对峙
他在等孙茂才——孙贵那个在警察局当局长的表哥?
他没见过孙茂才。但井田一木的心声告诉他两件事:第一,孙茂才可能也被怀疑了;第二,今晚这场审讯,不只是审虾米,也是审孙茂才
一个人在毫无准备的情况下突然看见自己认识的人被绑在审讯椅上——那种反应是装不出来的!
走廊里终于传来脚步声。不是皮鞋——是布鞋。脚步很碎,很快,带着一种小跑般的急促
铁门被敲响了三下!
井田一木把第二根烟头扔在地上踩灭。“进来。”
铁门被推开了
走进来的是一个穿黑制服的警察。大概四十出头,方脸,蓄着短须,头发梳得一丝不苟,警察局长的帽徽在灯光下反着光。他的个子不高,站在审讯室里显得有些局促——不是房间太小,是他把自己缩得很紧。肩膀微微往前躬,双手拿着帽子垂在身前,进门先鞠躬
不是点头——是鞠躬。腰弯下去的角度至少有三十度
“井田科长。”孙茂才直起腰,脸上带着一种小心翼翼的笑,“您找我?这么晚了——”
他的目光扫到了铁椅子上绑着的那个人。只扫了一眼,不到一秒,就立刻把目光收回来了。收回来之后又看了一眼,眼神里闪过一丝困惑——不是惊慌,是困惑。
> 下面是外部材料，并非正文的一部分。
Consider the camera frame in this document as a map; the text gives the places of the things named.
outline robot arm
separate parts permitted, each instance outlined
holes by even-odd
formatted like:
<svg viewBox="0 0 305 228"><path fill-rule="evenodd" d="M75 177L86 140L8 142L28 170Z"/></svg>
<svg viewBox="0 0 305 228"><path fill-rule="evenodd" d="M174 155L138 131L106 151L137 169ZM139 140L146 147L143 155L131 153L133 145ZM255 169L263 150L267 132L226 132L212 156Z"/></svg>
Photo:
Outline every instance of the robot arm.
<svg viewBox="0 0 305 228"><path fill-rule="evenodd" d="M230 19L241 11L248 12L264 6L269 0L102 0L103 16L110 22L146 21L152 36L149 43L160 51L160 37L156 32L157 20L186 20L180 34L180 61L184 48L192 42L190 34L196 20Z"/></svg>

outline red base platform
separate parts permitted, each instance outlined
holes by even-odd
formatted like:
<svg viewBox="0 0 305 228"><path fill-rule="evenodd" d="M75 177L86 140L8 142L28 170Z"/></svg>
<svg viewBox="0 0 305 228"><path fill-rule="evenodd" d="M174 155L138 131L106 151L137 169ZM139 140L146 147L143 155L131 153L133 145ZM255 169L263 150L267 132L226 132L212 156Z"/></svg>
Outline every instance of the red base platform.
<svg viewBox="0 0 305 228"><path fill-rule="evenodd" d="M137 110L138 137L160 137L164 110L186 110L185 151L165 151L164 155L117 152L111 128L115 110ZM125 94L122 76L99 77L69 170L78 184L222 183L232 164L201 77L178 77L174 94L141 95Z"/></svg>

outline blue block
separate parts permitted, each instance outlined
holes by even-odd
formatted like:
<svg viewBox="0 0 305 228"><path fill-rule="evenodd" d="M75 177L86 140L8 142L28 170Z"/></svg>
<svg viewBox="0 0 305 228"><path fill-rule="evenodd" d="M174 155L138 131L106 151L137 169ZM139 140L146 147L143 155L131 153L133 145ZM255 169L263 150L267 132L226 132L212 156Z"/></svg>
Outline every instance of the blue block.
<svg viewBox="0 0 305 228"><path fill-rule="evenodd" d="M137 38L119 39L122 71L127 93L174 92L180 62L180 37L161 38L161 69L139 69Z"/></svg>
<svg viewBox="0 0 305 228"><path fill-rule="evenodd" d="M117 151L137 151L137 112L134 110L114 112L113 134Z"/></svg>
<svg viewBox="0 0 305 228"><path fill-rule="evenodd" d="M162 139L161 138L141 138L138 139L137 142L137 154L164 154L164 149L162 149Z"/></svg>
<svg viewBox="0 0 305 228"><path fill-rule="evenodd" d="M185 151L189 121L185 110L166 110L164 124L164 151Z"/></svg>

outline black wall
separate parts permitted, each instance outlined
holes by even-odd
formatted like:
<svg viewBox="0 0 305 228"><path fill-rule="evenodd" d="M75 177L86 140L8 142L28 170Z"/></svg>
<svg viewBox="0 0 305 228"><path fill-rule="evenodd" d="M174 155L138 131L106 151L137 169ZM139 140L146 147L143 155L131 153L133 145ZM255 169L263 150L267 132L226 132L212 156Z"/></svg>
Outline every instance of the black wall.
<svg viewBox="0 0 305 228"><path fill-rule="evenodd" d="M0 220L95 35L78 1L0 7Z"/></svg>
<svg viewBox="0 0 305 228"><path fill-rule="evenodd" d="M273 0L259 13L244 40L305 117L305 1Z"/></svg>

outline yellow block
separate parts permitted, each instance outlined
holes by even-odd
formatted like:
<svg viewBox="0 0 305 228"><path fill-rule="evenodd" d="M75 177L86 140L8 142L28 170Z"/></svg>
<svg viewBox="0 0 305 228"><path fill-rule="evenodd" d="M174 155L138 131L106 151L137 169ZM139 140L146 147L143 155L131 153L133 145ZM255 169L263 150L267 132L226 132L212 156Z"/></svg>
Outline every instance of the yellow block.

像是在辨认这个满头血污的人是谁
然后他认出来了
他脸上没有露出任何“这是熟人”的破绽,反而是像有仇的那种表情
孙茂才转过身,朝井田一木又微微欠了欠身。“井田科长,这个人是——”
“你不认识?”井田一木的语气很随意,像是在问今天晚饭吃了什么
孙茂才往前走了一小步,侧着头仔细看了看虾米的脸。虾米也看着他,眼神比刚才对井田一木的时候收了一些——没了那种“老子什么都不在乎”的狂妄,多了几分别的东西。是什么东西?沈安分辨了一下——是戒备。虾米在戒备这个人。
“哦——”孙茂才点了点头,声音里带着揶揄般的客气,“这不是周明道周副署长吗。经济发展署的。怎么了,井田科长,他犯事了?”
井田一木站起来,把椅子往旁边挪了挪,做了个请的手势。“孙局长,请坐。”
“不不不,”孙茂才连忙欠身,“您坐您坐,我站着就好。”
“坐吧。”井田一木自己坐下,又点了一根烟。
孙茂才干笑了一声,把帽子放在桌角,坐下来。他坐得很规矩——屁股只挨着椅子前三分之一,后背挺得笔直,双手放在膝盖上。一个随时准备站起来鞠躬的姿势。